_TASK DESCRIPTION_: Make an exact transcription of the data below.

_GIVEN INFORMATION_:
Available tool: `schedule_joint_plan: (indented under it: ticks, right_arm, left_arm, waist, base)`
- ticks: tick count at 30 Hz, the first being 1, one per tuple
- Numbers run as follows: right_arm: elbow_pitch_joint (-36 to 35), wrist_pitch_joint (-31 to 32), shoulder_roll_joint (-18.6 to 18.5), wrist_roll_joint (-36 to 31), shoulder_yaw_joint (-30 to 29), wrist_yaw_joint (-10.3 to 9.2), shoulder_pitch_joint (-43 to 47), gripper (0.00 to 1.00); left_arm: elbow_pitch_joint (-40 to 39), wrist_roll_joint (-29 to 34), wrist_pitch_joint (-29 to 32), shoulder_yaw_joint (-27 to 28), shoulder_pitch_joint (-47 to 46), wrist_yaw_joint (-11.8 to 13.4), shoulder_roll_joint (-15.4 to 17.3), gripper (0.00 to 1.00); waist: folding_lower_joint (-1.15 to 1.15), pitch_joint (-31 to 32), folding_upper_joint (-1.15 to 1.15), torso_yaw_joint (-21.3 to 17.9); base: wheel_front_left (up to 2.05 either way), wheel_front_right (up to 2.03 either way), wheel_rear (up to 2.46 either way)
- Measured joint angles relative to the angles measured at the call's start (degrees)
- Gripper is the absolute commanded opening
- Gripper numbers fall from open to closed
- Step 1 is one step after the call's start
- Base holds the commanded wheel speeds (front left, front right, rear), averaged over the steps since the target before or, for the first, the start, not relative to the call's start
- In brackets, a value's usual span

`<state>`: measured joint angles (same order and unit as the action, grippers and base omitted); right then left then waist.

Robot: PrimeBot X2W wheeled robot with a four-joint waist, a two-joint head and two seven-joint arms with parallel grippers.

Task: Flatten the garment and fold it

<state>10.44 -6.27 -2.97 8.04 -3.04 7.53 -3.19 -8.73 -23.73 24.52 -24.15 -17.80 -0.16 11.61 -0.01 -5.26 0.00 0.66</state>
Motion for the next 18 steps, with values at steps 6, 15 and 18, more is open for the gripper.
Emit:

_COMPLETED EXERCISE_:
Available tool: `schedule_joint_plan: (indented under it: ticks, right_arm, left_arm, waist, base)`
- ticks: tick count at 30 Hz, the first being 1, one per tuple
- Numbers run as follows: right_arm: elbow_pitch_joint (-36 to 35), wrist_pitch_joint (-31 to 32), shoulder_roll_joint (-18.6 to 18.5), wrist_roll_joint (-36 to 31), shoulder_yaw_joint (-30 to 29), wrist_yaw_joint (-10.3 to 9.2), shoulder_pitch_joint (-43 to 47), gripper (0.00 to 1.00); left_arm: elbow_pitch_joint (-40 to 39), wrist_roll_joint (-29 to 34), wrist_pitch_joint (-29 to 32), shoulder_yaw_joint (-27 to 28), shoulder_pitch_joint (-47 to 46), wrist_yaw_joint (-11.8 to 13.4), shoulder_roll_joint (-15.4 to 17.3), gripper (0.00 to 1.00); waist: folding_lower_joint (-1.15 to 1.15), pitch_joint (-31 to 32), folding_upper_joint (-1.15 to 1.15), torso_yaw_joint (-21.3 to 17.9); base: wheel_front_left (up to 2.05 either way), wheel_front_right (up to 2.03 either way), wheel_rear (up to 2.46 either way)
- Measured joint angles relative to the angles measured at the call's start (degrees)
- Gripper is the absolute commanded opening
- Gripper numbers fall from open to closed
- Step 1 is one step after the call's start
- Base holds the commanded wheel speeds (front left, front right, rear), averaged over the steps since the target before or, for the first, the start, not relative to the call's start
- In brackets, a value's usual span

`<state>`: measured joint angles (same order and unit as the action, grippers and base omitted); right then left then waist.

Robot: PrimeBot X2W wheeled robot with a four-joint waist, a two-joint head and two seven-joint arms with parallel grippers.

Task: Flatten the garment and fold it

<state>10.44 -6.27 -2.97 8.04 -3.04 7.53 -3.19 -8.73 -23.73 24.52 -24.15 -17.80 -0.16 11.61 -0.01 -5.26 0.00 0.66</state>
Motion for the next 18 steps, with values at steps 6, 15 and 18, more is open for the gripper.
Emit:

The answer is complete, and the exercise is done.